--- START ---

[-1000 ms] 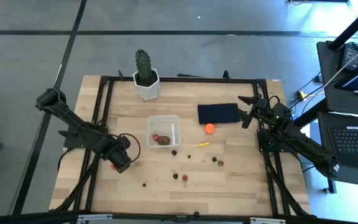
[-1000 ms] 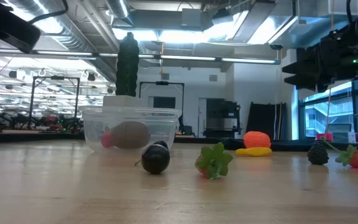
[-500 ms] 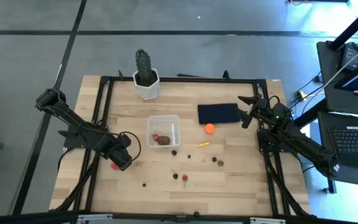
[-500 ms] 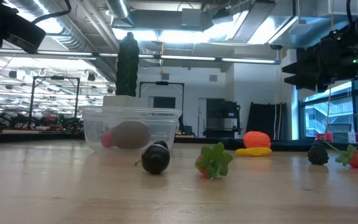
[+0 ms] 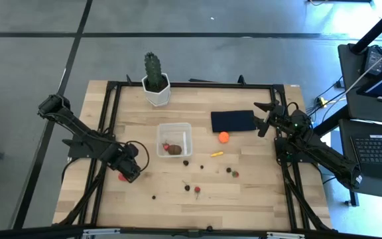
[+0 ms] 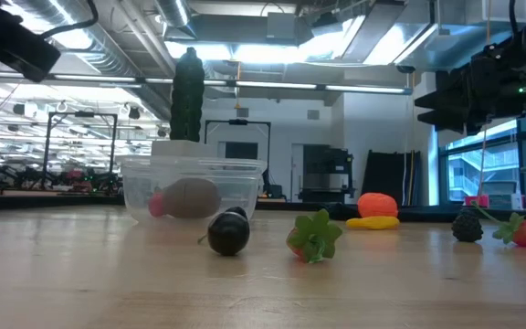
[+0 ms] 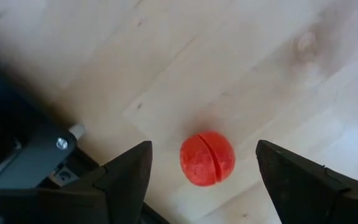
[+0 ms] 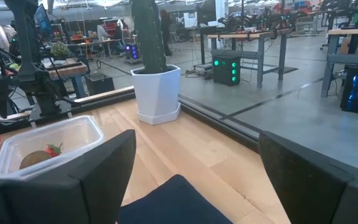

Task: Pick and placing Produce into tupperware
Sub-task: Put the orange cherry into the transparent container

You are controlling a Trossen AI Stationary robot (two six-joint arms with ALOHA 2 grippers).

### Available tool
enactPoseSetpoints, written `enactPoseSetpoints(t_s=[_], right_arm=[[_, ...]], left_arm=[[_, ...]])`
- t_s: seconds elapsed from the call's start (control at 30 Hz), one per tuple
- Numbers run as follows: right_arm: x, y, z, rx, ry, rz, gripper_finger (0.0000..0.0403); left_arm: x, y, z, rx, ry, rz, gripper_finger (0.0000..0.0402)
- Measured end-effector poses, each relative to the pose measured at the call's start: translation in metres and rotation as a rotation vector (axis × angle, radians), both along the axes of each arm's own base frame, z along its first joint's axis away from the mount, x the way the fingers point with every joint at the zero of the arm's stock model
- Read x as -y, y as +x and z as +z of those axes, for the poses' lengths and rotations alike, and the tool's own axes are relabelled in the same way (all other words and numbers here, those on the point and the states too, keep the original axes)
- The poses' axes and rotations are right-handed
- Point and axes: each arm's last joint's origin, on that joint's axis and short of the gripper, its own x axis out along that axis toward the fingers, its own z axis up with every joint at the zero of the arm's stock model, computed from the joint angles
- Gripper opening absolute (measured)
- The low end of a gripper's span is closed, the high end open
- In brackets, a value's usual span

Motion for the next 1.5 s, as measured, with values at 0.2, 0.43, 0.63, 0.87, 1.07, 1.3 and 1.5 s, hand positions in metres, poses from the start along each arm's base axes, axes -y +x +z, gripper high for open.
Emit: enactPoseSetpoints(t_s=[0.2,0.43,0.63,0.87,1.07,1.3,1.5], right_arm=[[0.0,0.0,0.0,0.0,0.0,0.0,0.0339],[0.0,0.0,0.0,0.0,0.0,0.0,0.0339],[0.0,0.0,0.0,0.003,0.006,0.0,0.0339],[0.0,0.0,0.0,0.007,0.013,0.0,0.0339],[0.0,0.0,0.0,0.02,0.037,0.001,0.0339],[0.0,0.0,0.0,0.021,0.038,0.001,0.0339],[0.0,0.0,0.0,0.022,0.039,0.001,0.0339]], left_arm=[[0.001,0.0,0.0,-0.014,-0.022,0.001,0.0321],[0.001,-0.001,0.0,-0.021,-0.031,0.0,0.0374],[0.006,-0.004,0.0,-0.033,-0.049,-0.025,0.039],[0.014,-0.007,0.0,0.001,-0.043,-0.003,0.039],[0.026,-0.001,-0.009,0.047,-0.076,-0.023,0.0385],[0.029,-0.002,-0.033,-0.073,-0.046,-0.027,0.0386],[0.03,-0.001,-0.045,-0.078,-0.048,-0.033,0.0384]])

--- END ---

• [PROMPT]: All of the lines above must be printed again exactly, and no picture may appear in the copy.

• [YOUR RESPONSE]:
[-1000 ms] 
[-1000 ms] 
[-500 ms] 
[-500 ms] 
[+0 ms] 
[+0 ms] 
[+0 ms] 
[+0 ms] 

Task: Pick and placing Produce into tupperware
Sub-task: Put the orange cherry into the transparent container

You are controlling a Trossen AI Stationary robot (two six-joint arms with ALOHA 2 grippers).

### Available tool
enactPoseSetpoints, written `enactPoseSetpoints(t_s=[_], right_arm=[[_, ...]], left_arm=[[_, ...]])`
- t_s: seconds elapsed from the call's start (control at 30 Hz), one per tuple
- Numbers run as follows: right_arm: x, y, z, rx, ry, rz, gripper_finger (0.0000..0.0403); left_arm: x, y, z, rx, ry, rz, gripper_finger (0.0000..0.0402)
- Measured end-effector poses, each relative to the pose measured at the call's start: translation in metres and rotation as a rotation vector (axis × angle, radians), both along the axes of each arm's own base frame, z along its first joint's axis away from the mount, x the way the fingers point with every joint at the zero of the arm's stock model
- Read x as -y, y as +x and z as +z of those axes, for the poses' lengths and rotations alike, and the tool's own axes are relabelled in the same way (all other words and numbers here, those on the point and the states too, keep the original axes)
- The poses' axes and rotations are right-handed
- Point and axes: each arm's last joint's origin, on that joint's axis and short of the gripper, its own x axis out along that axis toward the fingers, its own z axis up with every joint at the zero of the arm's stock model, computed from the joint angles
- Gripper opening absolute (measured)
- The low end of a gripper's span is closed, the high end open
- In brackets, a value's usual span

Motion for the next 1.5 s, as measured, with values at 0.2, 0.43, 0.63, 0.87, 1.07, 1.3 and 1.5 s, hand positions in metres, poses from the start along each arm's base axes, axes -y +x +z, gripper high for open.
Emit: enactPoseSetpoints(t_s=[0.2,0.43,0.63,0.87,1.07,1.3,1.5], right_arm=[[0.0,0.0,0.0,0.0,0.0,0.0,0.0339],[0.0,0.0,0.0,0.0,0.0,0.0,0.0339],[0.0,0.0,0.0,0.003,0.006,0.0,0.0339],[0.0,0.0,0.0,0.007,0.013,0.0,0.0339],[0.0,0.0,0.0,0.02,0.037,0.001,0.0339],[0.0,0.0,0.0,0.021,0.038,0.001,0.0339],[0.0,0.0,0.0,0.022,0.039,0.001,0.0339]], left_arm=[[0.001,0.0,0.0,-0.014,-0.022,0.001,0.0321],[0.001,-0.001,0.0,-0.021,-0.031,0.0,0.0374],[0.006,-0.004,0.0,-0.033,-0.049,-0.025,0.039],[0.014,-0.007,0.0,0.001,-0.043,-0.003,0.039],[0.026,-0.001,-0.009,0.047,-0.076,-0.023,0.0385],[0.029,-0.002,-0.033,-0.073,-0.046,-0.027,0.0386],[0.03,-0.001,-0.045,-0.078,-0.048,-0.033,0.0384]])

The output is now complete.